Maël from “The Adventures of Maël & Cindy” blog recently wrote a piece titled “Waffle House Systems“. Here’s a portion of it:
My friend and advisor is know for describing what some systematic theologians do with a Waffle House analogy. If you have ever been to a Waffle House restaurant and have ever observed the waffle making process, you might have noticed that while the waffle is cooking some dough tends to spill out and down the sides of the waffle iron. This renegade dough cooks just like the rest and I am sure that it is as tasty as the rest, but just before the waffle is removed from the iron the expert waffle maker takes a knife and cuts this unsightly waffle dough so as to produce a perfectly round waffle. Often, theologians, as they try to produce a perfect system, also take their knife and cut the renegade information that does not quite fit their system. This information is ignored, downplayed, or re-interpreted.

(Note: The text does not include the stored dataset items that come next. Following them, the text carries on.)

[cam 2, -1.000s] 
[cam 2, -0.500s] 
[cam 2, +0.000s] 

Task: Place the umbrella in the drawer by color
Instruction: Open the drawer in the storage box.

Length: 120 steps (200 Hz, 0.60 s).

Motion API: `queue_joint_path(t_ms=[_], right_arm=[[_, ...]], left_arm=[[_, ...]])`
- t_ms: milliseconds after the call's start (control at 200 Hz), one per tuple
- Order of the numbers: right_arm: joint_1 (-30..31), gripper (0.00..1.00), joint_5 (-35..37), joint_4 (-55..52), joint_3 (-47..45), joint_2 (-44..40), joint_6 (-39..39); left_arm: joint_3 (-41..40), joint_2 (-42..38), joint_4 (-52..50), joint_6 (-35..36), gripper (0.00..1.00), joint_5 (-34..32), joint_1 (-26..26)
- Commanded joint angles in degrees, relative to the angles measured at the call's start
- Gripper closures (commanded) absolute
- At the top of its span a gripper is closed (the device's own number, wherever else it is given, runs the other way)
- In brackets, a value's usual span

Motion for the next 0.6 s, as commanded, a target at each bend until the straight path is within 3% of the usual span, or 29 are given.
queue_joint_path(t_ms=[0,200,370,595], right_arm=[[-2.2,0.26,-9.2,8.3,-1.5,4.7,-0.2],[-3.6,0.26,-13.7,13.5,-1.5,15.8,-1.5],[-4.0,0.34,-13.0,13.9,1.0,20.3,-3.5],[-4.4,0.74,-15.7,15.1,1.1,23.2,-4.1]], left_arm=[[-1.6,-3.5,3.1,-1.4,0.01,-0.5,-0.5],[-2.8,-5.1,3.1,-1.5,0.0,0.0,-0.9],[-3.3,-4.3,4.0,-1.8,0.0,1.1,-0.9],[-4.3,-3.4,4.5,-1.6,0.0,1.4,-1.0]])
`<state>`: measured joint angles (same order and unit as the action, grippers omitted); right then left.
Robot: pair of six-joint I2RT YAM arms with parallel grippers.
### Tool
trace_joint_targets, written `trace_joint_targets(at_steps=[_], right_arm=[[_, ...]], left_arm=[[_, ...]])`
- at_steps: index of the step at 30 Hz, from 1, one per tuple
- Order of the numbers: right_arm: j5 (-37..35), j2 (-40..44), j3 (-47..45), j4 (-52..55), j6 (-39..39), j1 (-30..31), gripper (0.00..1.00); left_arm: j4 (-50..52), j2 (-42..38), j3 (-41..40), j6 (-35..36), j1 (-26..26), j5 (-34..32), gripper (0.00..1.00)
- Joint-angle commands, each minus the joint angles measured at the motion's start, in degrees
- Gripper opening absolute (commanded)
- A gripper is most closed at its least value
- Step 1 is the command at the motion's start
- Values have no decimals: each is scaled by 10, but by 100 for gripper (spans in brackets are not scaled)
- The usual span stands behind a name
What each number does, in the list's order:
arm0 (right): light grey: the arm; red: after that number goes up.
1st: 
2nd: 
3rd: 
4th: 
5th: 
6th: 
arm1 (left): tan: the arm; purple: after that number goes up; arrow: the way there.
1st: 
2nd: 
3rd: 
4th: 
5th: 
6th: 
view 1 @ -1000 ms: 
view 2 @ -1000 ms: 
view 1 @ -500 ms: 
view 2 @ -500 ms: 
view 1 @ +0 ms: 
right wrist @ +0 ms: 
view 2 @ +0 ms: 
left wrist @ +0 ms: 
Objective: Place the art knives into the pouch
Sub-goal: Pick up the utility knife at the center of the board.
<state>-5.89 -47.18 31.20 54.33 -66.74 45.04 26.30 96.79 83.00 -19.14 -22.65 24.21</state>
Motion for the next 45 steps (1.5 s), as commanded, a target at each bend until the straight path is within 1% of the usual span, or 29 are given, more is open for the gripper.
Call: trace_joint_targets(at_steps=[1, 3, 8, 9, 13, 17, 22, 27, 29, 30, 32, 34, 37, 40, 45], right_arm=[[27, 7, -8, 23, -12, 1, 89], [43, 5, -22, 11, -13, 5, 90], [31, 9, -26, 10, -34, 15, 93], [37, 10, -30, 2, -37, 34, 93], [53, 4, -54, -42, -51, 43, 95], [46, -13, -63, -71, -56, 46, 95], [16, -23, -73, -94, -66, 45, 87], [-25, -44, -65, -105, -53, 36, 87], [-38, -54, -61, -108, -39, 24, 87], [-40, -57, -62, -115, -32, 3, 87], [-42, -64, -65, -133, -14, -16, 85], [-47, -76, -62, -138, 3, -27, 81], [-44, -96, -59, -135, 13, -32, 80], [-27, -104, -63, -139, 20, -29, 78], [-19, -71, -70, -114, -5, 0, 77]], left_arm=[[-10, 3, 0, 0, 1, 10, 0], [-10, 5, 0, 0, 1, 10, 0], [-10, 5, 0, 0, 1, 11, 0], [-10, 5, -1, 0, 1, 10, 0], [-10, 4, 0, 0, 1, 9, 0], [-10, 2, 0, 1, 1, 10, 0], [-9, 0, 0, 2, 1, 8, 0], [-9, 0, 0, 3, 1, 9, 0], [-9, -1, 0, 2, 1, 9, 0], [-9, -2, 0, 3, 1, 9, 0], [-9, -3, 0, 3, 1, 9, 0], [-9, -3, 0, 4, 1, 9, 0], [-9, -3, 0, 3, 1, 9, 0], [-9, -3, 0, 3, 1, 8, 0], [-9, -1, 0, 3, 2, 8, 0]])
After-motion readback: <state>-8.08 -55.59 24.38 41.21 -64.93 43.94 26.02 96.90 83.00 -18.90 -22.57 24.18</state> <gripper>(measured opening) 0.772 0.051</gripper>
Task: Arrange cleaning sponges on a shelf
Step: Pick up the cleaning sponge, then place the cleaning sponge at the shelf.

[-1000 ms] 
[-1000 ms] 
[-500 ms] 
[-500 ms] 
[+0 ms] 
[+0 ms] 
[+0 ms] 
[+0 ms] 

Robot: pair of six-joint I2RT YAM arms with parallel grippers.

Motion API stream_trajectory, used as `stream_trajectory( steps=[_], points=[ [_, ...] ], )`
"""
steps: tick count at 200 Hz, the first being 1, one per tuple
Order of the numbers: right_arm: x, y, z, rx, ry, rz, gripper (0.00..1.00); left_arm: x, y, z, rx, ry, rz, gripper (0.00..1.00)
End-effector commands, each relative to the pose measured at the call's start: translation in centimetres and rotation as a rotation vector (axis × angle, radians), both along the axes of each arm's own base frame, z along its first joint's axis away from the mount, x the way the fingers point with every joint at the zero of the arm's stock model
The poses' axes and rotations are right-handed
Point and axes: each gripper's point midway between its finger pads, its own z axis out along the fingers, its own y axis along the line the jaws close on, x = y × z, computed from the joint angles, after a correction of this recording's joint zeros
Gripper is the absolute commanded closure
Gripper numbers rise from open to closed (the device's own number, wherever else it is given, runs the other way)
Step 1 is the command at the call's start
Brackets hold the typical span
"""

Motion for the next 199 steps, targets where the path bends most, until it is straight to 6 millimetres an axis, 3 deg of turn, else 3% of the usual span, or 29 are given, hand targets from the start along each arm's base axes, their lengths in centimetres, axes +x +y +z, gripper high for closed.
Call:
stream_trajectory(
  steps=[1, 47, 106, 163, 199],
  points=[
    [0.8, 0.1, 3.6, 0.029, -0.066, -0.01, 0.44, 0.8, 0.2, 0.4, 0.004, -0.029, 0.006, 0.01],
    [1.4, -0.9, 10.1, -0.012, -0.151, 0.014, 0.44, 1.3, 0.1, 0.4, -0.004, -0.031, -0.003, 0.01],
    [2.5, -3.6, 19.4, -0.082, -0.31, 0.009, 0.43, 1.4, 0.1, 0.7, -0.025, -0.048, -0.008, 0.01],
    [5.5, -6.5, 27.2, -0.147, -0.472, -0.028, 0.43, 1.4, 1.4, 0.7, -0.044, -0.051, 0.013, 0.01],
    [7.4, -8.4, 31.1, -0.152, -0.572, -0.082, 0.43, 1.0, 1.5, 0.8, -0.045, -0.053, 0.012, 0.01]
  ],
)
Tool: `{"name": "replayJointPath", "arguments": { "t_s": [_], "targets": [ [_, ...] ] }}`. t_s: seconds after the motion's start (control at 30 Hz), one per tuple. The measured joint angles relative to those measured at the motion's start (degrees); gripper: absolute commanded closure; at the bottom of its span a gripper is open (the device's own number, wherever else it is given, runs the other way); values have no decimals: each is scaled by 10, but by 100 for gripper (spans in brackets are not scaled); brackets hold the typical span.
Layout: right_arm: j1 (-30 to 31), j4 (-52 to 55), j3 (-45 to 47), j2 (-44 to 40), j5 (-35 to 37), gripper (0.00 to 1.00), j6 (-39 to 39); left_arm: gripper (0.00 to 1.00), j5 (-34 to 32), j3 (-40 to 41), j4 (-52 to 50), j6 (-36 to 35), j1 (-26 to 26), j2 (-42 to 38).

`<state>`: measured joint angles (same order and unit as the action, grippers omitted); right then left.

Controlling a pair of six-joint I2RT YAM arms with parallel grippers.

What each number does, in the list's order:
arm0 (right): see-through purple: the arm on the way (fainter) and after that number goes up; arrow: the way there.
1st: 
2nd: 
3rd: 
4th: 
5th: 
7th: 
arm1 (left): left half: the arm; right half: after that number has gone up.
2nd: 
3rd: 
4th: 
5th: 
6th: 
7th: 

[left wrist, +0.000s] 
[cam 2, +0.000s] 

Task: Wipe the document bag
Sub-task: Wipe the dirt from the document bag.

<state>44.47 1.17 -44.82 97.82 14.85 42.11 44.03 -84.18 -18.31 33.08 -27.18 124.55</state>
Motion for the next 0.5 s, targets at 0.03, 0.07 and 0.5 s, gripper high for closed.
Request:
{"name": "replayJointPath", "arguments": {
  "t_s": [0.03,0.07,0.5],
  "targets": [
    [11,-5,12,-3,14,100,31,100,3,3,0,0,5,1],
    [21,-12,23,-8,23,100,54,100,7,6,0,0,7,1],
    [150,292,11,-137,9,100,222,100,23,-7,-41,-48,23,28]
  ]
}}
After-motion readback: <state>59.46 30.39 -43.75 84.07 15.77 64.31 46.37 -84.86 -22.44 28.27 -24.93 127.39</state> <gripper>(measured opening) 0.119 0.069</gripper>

He goes on to issue a challenge:
So here is my challenge: let us commit to not allow systems to define our theology. Let us commit to only allow Scripture to define our theology. Let us not pull out our theological knife and trim what does not fit. Let us make sure that we do not ignore, downplay, or re-interpret anything that does not fit our theology. Instead let us be challenged by what does not fit. Will you join me? Be forewarned, it’s harder than you think …
In the comments I half-jokingly wrote:
I like your system, I think I’ll subscribe to it 😉
On a serious note. I don’t think anyone would object to this sentiment. In fact most systems I’ve encountered would claim to be “Scripture driven”.
So the real question is; How do we know when we’ve gone off the reservation and have allowed our theological systems to define our theology as opposed to the text? What are some objective warning signs we can all (irrespective of theological preference) use?
And to my pleasant surprise, Maël followed up a few days later with a post titled “Systems Enslaving Scripture – N. T. Wright” where he includes the following quote from NT Wright:
“Once you can make scripture stand on its hind legs and dance a jig, it becomes a tame pet rather then a roaring lion. It is no longer “authoritative” in any strict sense; that is, it may be cited as though in “proof” of some point or other, but it is not leading the way, energizing the church with the fresh breath of God himself. The question must always be asked, whether scripture is being used to serve an existing theology or vice versa.”
found in N. T. Wright, The Last Word (New York: HarperOne, 2005), 70.
I think Wright and Maël are on to something here. At the least it is worth pausing and thinking about the “excess dough” we might be tempted to cut off in our haste to cross our theological T’s and dot or exegetical I’s.